Exercise directions:
What lines of the material below include the string "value"? Copy all of them.

Supplied material:
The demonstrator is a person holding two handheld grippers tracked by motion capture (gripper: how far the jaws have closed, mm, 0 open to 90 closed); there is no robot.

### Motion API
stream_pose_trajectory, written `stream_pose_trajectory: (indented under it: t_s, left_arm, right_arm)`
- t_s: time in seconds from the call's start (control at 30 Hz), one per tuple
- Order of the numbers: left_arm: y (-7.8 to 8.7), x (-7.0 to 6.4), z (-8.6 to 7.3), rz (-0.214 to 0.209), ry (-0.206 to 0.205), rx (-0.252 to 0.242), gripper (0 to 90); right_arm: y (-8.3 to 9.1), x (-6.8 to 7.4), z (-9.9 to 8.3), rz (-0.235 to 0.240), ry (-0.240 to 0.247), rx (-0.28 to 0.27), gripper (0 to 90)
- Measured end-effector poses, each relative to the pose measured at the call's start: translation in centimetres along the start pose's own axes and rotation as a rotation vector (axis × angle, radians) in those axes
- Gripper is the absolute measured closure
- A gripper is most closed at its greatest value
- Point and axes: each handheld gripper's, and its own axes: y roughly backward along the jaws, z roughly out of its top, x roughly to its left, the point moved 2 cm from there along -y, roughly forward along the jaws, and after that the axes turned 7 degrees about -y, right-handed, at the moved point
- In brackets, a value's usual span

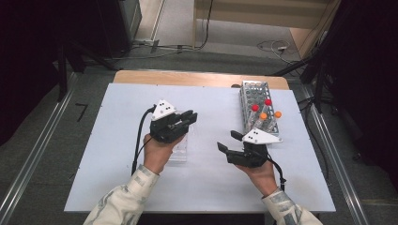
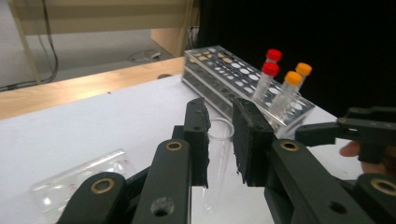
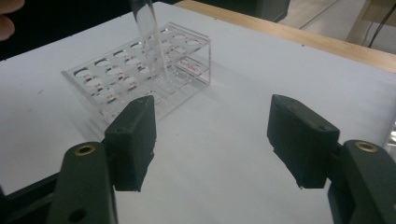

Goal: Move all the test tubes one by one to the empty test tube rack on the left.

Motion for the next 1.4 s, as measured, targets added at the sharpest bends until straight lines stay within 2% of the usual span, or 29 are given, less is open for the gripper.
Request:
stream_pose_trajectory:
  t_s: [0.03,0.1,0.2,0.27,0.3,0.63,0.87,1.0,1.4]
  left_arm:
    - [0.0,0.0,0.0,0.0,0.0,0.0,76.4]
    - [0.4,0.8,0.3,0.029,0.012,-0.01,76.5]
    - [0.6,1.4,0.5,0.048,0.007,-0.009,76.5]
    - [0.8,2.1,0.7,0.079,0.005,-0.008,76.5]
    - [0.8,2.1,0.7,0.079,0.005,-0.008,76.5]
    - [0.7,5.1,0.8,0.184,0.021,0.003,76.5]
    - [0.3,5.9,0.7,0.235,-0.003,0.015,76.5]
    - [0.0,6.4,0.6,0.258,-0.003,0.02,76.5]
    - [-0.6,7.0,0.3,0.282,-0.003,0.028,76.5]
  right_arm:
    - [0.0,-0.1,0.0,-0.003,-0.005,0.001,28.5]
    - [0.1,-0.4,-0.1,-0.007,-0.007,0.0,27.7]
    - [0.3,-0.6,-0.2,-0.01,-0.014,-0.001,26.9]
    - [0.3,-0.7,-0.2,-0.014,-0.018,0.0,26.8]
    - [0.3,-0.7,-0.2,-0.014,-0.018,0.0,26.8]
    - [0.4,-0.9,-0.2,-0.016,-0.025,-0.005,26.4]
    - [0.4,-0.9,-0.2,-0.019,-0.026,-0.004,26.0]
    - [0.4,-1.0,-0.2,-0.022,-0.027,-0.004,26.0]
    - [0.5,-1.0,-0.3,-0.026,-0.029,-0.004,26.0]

Written solution:
- A gripper is most closed at its greatest value
- In brackets, a value's usual span

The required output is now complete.